Benefits of import business
- Due to import business, more products are available in the local market which was difficult to produce in own country.
- When people get involved in the import business they can earn a good margin from the sale of those products.
- Imported products are a surety of quality products.
- New products can be available in the market with better features.
- Better use of natural resources instead of wasting on the product which is difficult and expensive to produce locally.
When there is surplus production of goods or enough natural resources are available to produce well at a cheaper price locally, then sending those products for sale purposes in the international market is known as export trade. In export business products are exposed to larger market place targeting more number of people is highly beneficial to make the trade business successful. Do good market research to find the best product that can fit in the foreign market. Quality of product should have to be good enough to sell your product in the international market place and you will have to face less seasonal sale issue because of the diversity in need of people in different countries all over the world.
For example; you are selling winter coats in 2 different countries at a time having an opposite season, your product will keep selling due to need throughout a year in different parts of the world.
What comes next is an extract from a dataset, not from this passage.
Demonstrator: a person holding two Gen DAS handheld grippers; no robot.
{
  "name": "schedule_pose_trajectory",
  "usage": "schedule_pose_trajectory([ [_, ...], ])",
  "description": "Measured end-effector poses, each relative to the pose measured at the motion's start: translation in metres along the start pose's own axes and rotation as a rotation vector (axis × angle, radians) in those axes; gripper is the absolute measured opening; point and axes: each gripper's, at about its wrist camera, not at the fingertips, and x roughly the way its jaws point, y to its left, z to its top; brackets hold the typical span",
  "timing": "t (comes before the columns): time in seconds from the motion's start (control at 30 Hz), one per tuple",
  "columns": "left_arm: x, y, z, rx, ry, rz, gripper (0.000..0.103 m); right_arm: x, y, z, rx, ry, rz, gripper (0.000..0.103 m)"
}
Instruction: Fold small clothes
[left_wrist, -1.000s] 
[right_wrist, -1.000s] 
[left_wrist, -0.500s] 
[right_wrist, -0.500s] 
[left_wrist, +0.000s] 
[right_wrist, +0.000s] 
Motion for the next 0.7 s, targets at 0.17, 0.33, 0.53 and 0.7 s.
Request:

Benefits of export business
- Exposure to a larger marketplace
- Less seasonal crisis
- The product can be sold at a higher price
- Can receive payment faster
- Export business is highly beneficial for smaller companies
- Less effort is required after the approval procedure
International trade benefits
We cannot neglect the international trade benefits upon looking at the development of a country. International trade directly or indirectly helps in the improvement of the economic condition of a country.
- Exchange of goods between countries allows the people to consume the better products at reasonable prices.
- With international trade, businesses can get benefits from exposure to the larger marketplace with demand throughout the year, because in the local market business may have to face the issue of seasonal sales leading to a loss in the off-season.
- Products that are not possible to produce locally due to lack of resources can be imported at a reasonable price to fulfill the need of people.
- More products can be produced locally due to higher comparisons between goods and more awareness.
- People can buy quality products at a lower price due to the comparison available between the goods in the market.
- When there is surplus production on food products, export is the only way to avoid waste locally by exporting them.
- Due to international trade currency exchange between countries helps in the development of the country.
- International trade promotes the availability of better quality products in the local market.
- International trade allows the optimal use of natural resources by producing the good which can be easily produced by using the natural resources without any wastage.